If there is a plan to use this registry with TKG clusters in another Supervisor, configure trust between the Supervisor and Harbor.

Procedure

  1. Download the ca.cert certificate of the Harbor registry.
    1. Log in to the Harbor Web interface as a Harbor system administrator.
    2. Select Administration > Configuration.
    3. On the System Settings tab, next to Registry Root Certificate, click Download.
  2. Add the Harbor CA to the image-fetcher-ca-bundle ConfigMap in the kube-system namespace.
    1. Configure the KUBE_EDITOR environment variable as described in Configure a Text Editor for Kubectl.
    2. Edit the ConfigMap by running the following command.
      kubectl edit configmap image-fetcher-ca-bundle -n kube-system
    3. Append the contents of the Harbor ca.cert file to the ConfigMap beneath the existing Supervisor certificate.

      Do not change the Supervisor certificate.

      apiVersion: v1
      data:
        ca-bundle: |-
          -----BEGIN CERTIFICATE-----
          MIIC/jCCAeagAwIBAgIBADANBgkqhkiG9w0BAQsFADAVMRMwEQYDVQQDEwprdWJl
          ...
          qB72tWi8M5++h2RGcVash0P1CUZOHkpHxGdUGYv1Z97Wl89dT2OTn3iXqn8d1JAK
          aF8=
          -----END CERTIFICATE-----
          -----BEGIN CERTIFICATE-----
          MIIDKDCCAhCgAwIBAgIQBbUsj7mqXXC5XRhqqU3GiDANBgkqhkiG9w0BAQsFADAU
          ...
          5q7y87vOLTr7+0MG4O01zK0dJYx2jVhZlsuduMYpfqRLLewVl0eGu/6vr2M=
          -----END CERTIFICATE-----    
      kind: ConfigMap
      metadata:
        creationTimestamp: "2023-03-15T14:28:34Z"
        name: image-fetcher-ca-bundle
        namespace: kube-system
        resourceVersion: "713"
        uid: 6b7611a0-25fa-40f7-b4f5-e2a13bd0afe3
    4. Save your edits.

  3. kubectl shows the following output.

    configmap/image-fetcher-ca-bundle edited

Configure vSphere Host and VM Groups and Rules for Stretched vSAN Cluster for Developer Ready Infrastructure for VMware Cloud Foundation

To ensure the Supervisor virtual machines stay together in the correct availability zone, they must be grouped together and assigned to a site.

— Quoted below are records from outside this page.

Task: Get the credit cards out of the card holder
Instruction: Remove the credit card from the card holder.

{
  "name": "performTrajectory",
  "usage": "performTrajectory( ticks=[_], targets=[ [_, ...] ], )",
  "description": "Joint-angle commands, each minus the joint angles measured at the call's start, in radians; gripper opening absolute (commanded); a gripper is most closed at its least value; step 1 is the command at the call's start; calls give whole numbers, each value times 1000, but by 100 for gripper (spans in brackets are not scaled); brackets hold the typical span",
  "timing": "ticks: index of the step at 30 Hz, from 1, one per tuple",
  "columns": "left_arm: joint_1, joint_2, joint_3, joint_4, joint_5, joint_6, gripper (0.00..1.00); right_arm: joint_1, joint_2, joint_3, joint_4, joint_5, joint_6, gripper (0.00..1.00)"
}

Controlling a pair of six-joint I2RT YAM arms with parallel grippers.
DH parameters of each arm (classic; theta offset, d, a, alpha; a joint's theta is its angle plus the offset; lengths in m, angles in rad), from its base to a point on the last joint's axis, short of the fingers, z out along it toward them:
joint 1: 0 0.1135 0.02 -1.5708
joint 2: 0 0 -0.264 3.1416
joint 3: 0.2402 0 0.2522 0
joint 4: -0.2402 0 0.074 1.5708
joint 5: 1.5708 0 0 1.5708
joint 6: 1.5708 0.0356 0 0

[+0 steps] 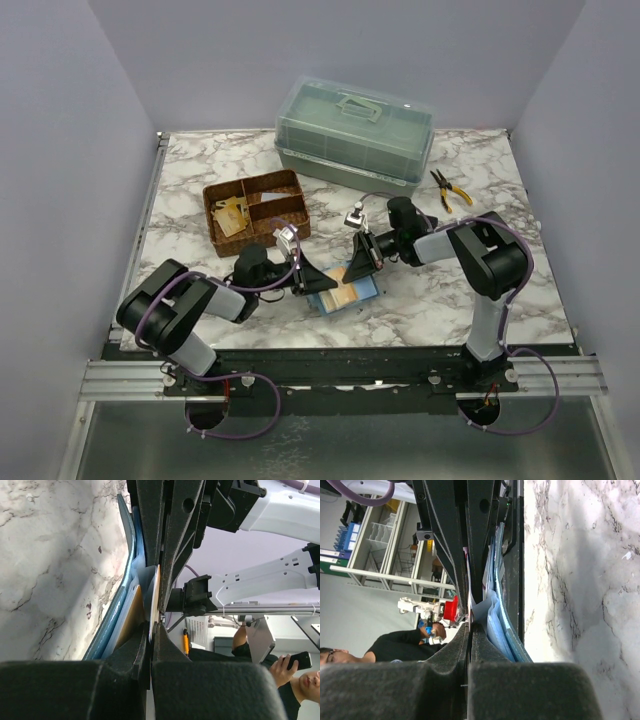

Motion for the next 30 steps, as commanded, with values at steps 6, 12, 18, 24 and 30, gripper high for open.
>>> performTrajectory(
  ticks=[6,12,18,24,30],
  targets=[
    [56,-81,-60,-118,60,55,0,-18,-16,33,-116,-67,-107,0],
    [60,-116,-63,-124,70,47,0,-33,-20,29,-116,-63,-106,0],
    [60,-146,-60,-129,75,33,0,-42,-27,19,-83,-63,-82,0],
    [61,-138,-65,-131,66,33,0,-59,-29,33,-131,-66,-138,0],
    [75,-132,-58,-196,25,50,0,-142,-43,86,-379,-64,-354,0]
  ],
)
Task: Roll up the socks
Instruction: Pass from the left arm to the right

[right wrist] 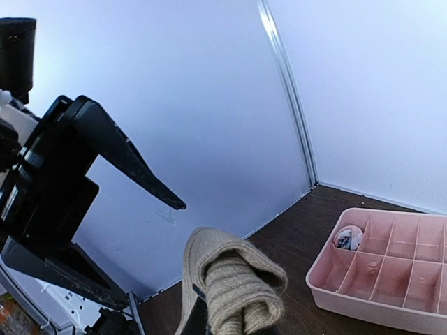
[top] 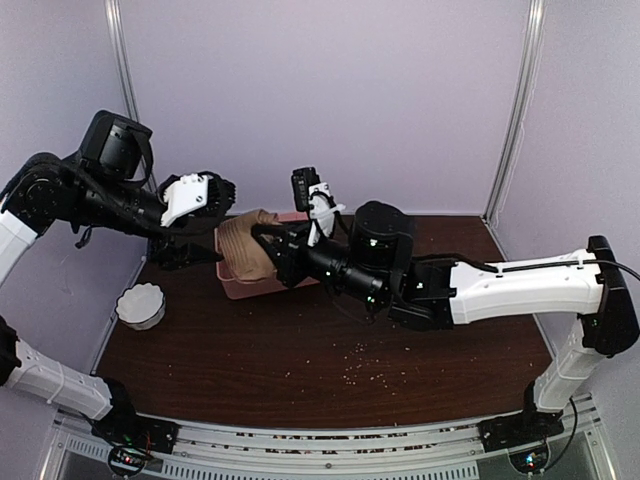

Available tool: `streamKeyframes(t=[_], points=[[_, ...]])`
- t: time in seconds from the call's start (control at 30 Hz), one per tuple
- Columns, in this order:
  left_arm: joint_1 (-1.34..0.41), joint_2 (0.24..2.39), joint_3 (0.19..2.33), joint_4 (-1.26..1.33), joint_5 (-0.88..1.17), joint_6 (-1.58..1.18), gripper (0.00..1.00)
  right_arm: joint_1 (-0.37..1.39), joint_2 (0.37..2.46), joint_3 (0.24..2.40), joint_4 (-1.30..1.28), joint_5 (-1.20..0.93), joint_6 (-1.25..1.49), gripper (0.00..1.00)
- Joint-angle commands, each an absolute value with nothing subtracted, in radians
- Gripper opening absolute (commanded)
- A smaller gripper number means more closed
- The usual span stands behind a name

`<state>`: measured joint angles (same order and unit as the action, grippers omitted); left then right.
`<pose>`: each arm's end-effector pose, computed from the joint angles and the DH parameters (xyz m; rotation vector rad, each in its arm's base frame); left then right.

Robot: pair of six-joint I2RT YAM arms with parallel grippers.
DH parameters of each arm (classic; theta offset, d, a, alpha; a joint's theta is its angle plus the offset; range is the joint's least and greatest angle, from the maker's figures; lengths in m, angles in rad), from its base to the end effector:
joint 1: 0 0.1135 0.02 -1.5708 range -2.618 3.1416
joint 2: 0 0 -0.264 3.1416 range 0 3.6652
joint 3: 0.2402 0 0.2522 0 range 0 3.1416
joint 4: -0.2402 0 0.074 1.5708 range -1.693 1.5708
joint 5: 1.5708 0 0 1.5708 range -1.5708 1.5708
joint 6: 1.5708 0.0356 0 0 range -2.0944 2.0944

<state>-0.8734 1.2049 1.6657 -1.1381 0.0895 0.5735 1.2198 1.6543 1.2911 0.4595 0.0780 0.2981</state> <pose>0.1283 -0.1581 0.4541 1.5307 1.6600 -0.2615 0.1406 0.3759 0.3562 -0.6446 1.4516 1.1576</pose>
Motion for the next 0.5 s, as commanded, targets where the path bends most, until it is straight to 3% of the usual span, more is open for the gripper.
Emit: streamKeyframes(t=[0.0, 0.47], points=[[-0.885, 1.195, 1.619, -0.966, -0.059, 0.633, 0.71, 1.249, 1.687, 1.350, 0.466, 0.221, 0.404, 0.00], [-0.945, 1.202, 1.489, -0.851, -0.238, 0.693, 0.68, 1.277, 1.755, 1.470, 0.353, 0.277, 0.678, 0.00]])
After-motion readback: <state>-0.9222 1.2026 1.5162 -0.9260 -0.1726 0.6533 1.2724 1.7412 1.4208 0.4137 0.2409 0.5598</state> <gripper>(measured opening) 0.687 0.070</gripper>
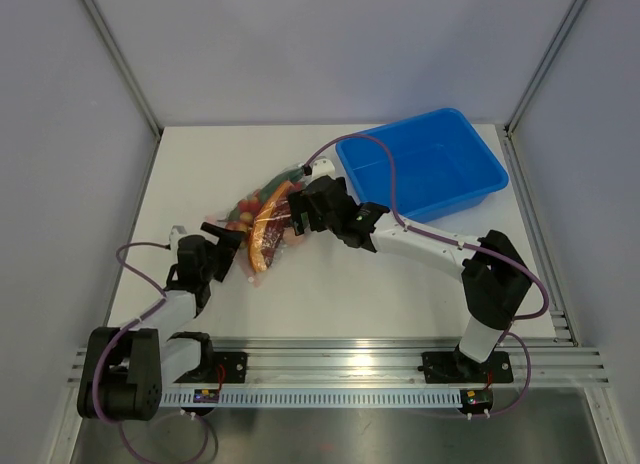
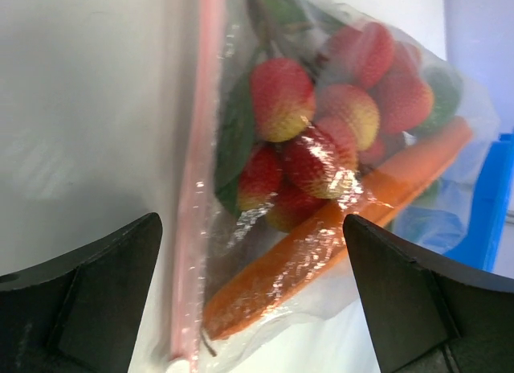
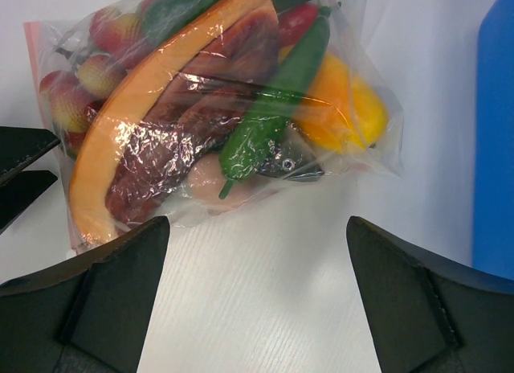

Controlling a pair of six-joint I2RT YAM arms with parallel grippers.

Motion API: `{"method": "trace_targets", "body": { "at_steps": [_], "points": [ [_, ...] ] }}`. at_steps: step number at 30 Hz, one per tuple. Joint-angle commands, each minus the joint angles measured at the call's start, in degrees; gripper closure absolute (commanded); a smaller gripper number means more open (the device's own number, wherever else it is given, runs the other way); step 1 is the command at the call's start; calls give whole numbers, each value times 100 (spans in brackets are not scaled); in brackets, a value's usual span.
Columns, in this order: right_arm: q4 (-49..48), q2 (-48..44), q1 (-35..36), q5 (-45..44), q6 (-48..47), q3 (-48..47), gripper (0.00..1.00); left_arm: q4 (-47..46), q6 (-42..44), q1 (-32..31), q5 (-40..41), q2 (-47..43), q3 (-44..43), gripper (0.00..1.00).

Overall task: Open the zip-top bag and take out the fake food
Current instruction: Adjust the zipper food storage bag at the center of the board.

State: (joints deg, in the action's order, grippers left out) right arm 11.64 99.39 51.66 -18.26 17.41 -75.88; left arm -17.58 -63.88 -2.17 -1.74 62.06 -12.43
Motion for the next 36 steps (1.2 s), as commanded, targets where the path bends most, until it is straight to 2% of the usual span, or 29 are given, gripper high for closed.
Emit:
{"method": "trace_targets", "body": {
  "at_steps": [1,4,6,10,13,16,19,22,26,30,31,33,34,36],
  "points": [
    [-232,-280,46,95,52,20,0,518,24,33,681,-308,-225,1],
    [-224,-263,46,138,61,20,1,265,59,33,780,-520,-24,1],
    [-232,-254,46,147,61,12,0,-402,112,42,649,-389,126,1],
    [-232,-263,46,174,78,29,1,-930,183,77,307,102,118,1],
    [-232,-280,55,183,70,38,0,-870,156,173,209,332,12,1],
    [-250,-307,55,191,78,64,1,-282,165,200,401,333,-172,1],
    [-259,-307,37,226,78,64,1,-552,218,209,402,377,-85,1],
    [-259,-307,46,244,87,73,0,-1393,192,209,210,648,38,2],
    [-285,-315,46,279,78,82,1,-2309,122,419,-432,1263,91,6],
    [-285,-316,55,332,79,108,1,-3407,-81,542,-906,2096,232,12],
    [-285,-324,46,349,87,99,0,-3653,-133,560,-1142,2230,249,22],
    [-311,-324,55,341,87,117,0,-4383,-256,656,-1363,2529,293,35],
    [-311,-333,46,358,79,117,1,-4777,-300,692,-1530,2800,311,46],
    [-311,-315,55,358,78,117,1,-5165,-449,762,-1663,3030,346,58]
  ]
}}
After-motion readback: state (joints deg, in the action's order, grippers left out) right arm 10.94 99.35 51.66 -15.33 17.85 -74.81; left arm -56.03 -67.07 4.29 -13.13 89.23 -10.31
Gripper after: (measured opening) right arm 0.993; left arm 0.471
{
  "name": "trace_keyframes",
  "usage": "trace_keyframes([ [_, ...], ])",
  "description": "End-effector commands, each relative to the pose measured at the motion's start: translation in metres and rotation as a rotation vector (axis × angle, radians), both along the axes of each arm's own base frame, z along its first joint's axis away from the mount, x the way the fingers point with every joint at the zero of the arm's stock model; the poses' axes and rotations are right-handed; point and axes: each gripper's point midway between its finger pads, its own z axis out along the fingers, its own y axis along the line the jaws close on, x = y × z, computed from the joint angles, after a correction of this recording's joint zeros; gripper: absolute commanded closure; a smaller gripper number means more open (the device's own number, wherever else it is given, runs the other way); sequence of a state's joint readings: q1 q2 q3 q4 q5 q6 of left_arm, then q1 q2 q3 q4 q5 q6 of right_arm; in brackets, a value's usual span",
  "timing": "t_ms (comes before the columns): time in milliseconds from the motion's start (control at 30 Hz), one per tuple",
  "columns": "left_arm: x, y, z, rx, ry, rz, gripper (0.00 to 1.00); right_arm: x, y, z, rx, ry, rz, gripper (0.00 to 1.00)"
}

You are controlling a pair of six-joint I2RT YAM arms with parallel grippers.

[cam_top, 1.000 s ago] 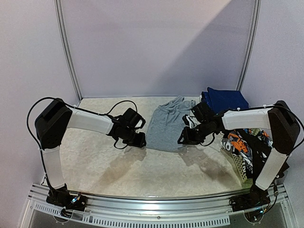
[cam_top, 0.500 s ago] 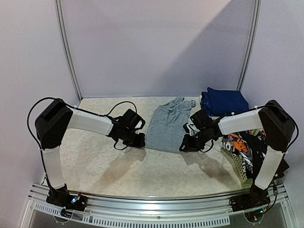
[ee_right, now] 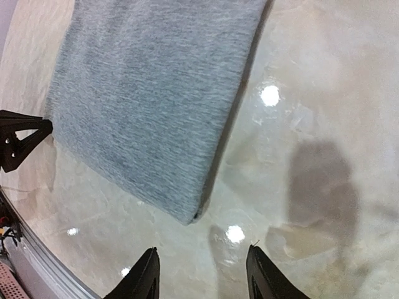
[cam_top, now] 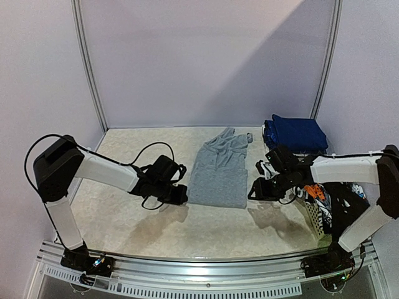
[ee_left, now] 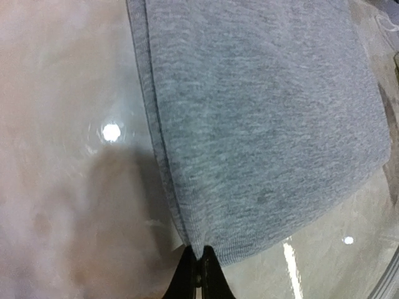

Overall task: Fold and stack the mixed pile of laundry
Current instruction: Smooth out the 2/3-rectangle-folded tank top at the center of the board, then fold the 2/3-rectangle-folded tank top at the center of the board.

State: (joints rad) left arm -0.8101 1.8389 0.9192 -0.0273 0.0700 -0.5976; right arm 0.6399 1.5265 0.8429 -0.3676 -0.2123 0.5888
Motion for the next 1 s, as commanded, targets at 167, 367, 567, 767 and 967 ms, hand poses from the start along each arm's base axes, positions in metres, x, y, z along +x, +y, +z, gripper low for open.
trace_keyframes([
  [167, -0.042, 0.015, -0.011, -0.024, 0.026, -0.003, 0.78, -0.04, -0.049, 0.012, 0.017, -0.022, -0.169, 0.33],
  [367, -0.037, 0.019, 0.0, -0.011, -0.027, -0.006, 0.42, -0.057, -0.043, 0.004, 0.136, 0.002, -0.181, 0.21],
  [567, -0.036, 0.025, 0.009, 0.017, -0.053, -0.009, 0.36, -0.063, -0.018, -0.002, 0.206, 0.02, -0.139, 0.21],
  [767, -0.034, 0.031, 0.005, 0.067, -0.056, -0.008, 0.38, -0.062, 0.008, -0.014, 0.226, 0.046, -0.102, 0.28],
  [967, -0.031, 0.03, -0.001, 0.072, -0.052, -0.003, 0.42, -0.044, 0.012, -0.036, 0.163, 0.04, -0.141, 0.42],
])
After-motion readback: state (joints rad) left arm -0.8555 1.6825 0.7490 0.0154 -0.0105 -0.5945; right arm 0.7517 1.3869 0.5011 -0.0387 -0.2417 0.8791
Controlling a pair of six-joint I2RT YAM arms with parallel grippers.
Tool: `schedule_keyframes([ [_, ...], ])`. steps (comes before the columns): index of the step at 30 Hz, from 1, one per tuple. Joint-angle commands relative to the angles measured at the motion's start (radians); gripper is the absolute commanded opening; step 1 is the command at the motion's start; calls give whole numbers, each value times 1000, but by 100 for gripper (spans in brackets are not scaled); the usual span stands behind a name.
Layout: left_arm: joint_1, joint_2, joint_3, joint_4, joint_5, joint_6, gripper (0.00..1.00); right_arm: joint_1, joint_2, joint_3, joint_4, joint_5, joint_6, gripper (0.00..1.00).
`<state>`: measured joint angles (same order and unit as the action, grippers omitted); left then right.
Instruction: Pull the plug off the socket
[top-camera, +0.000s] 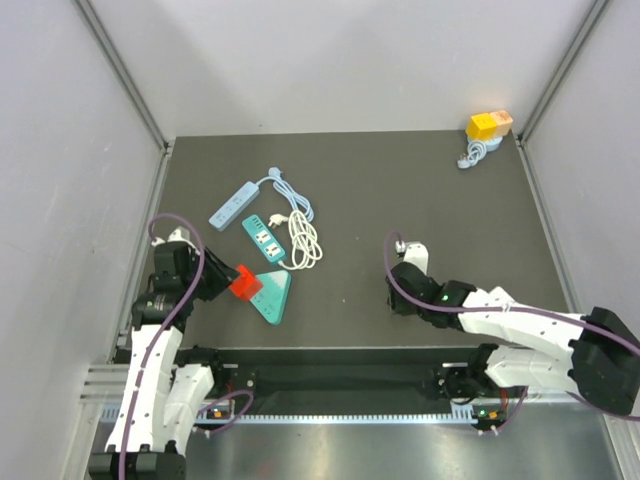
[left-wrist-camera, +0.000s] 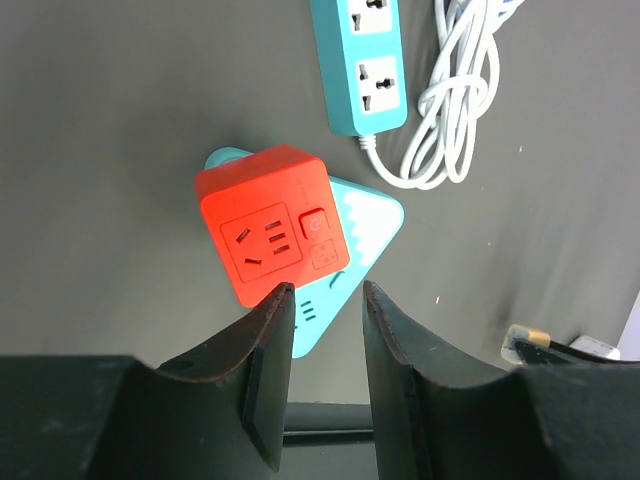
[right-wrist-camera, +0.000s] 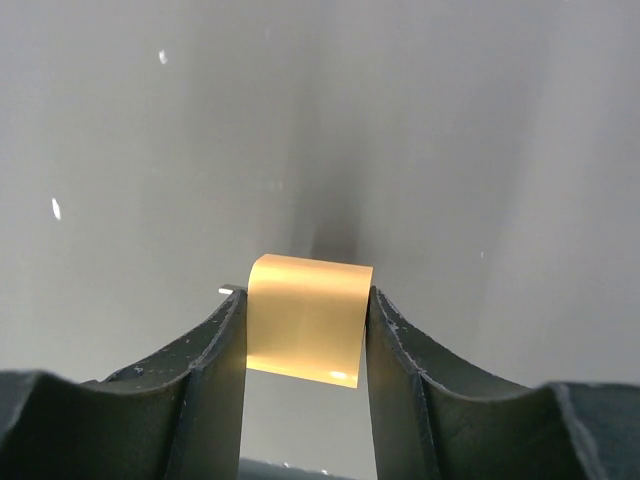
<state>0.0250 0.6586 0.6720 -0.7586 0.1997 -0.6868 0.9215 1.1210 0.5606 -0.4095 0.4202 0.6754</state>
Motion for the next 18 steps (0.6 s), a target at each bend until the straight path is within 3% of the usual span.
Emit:
schedule_keyframes([
  [1,-2,7,6,36,23,9,39,0,-29,-17,3,-53,-2,9],
  [5,-2,9,6,39,9,3,42,57,-1,-67,66,-113,27,12],
  [8,-2,18,11,25,-23,-2,52,121,52,-33,51,-80,35,18],
  [10,-2,42,24,6,-77,1,57,155,82,5,41,-64,18,35],
  [11,-2,53,31,-4,-91,4,57,163,109,18,38,-57,10,49],
  [13,-2,88,49,-33,-102,7,59,180,135,66,32,-46,-11,65],
  [14,-2,98,54,-38,-100,9,59,184,157,87,31,-34,-20,78],
  [16,-3,114,63,-42,-91,9,61,194,174,148,38,-23,-54,85],
  [17,-2,116,66,-41,-85,7,80,192,192,169,46,-17,-66,90],
  [18,-2,116,66,-38,-77,7,80,192,201,194,63,-15,-79,92],
])
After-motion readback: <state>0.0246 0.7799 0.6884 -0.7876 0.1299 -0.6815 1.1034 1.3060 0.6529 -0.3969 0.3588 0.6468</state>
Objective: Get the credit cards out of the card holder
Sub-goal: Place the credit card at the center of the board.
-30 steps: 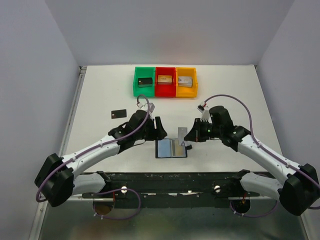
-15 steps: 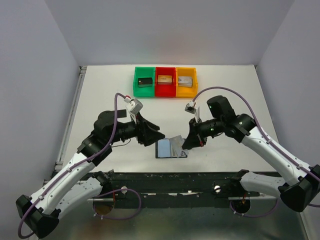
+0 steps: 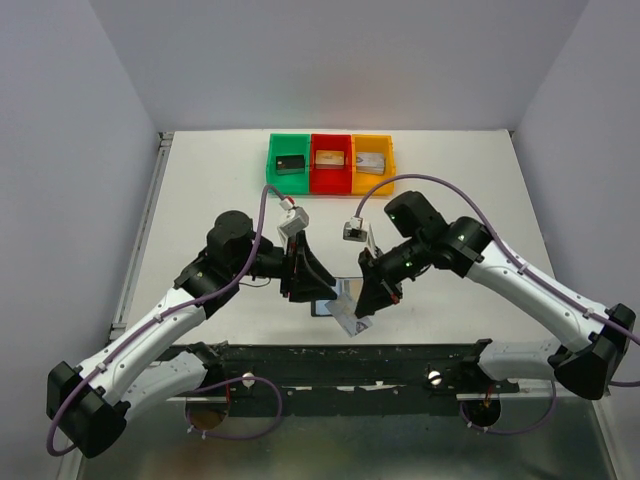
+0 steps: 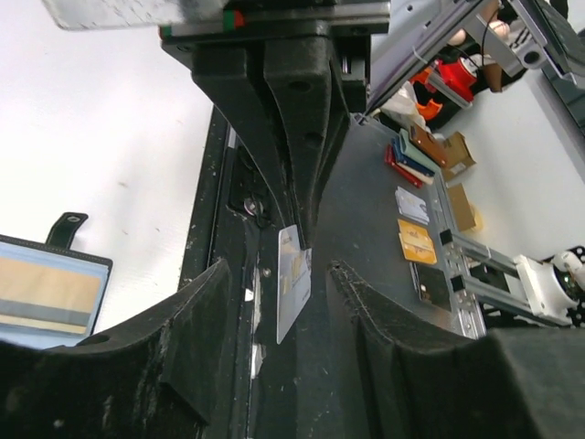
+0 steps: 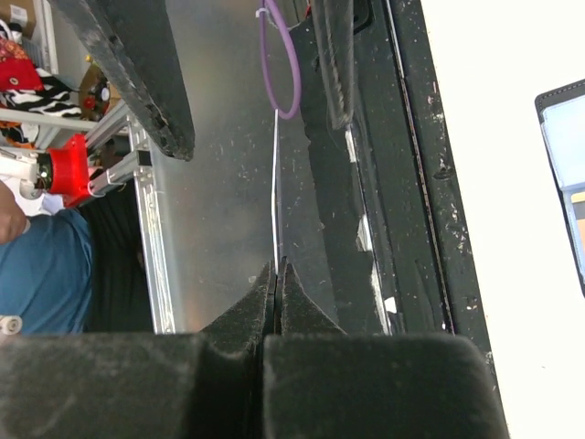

You complete this procedure if you are using a stretched vSAN cluster.

Procedure

  1. Log in to the VI workload domain vCenter Server at https://<vi_workload_vcenter_server_fqdn>/ui with a user assigned the Administrator role.
  2. In the Hosts and clusters inventory, expand the workload domain vCenter Server tree and expand the workload domain data center.
  3. Select the default workload domain cluster and click the Configure tab.
  4. In the left pane, navigate to Configuration > VM/Host Groups and click Add.
  5. In the Create VM/Host rule dialog box, enter a name for the VM group, from the Type drop-down menu, select Keep virtual machines together.
  6. In the Members section, click Add, and, in the Add group member, select the the Supervisor Control Plane node virtual machines and click OK.
  7. In the Create VM/Host rule dialog box, click OK.
  8. In the left pane, navigate to Configuration > VM/Host Rules.
  9. On the VM/Host rule page, select the sfo-w01-cl01_primary-az-vmgroup VM rule and click Edit.
  10. In the Edit VM/Host rule dialog, from the drop-down menu, select Should run on hosts in group, from the Host group drop-down menu, select the primary host group for the workload domain, and click OK.

Repeat this procedure for the Tanzu Kubernetes Grid Service Cluster Control Plane VMs.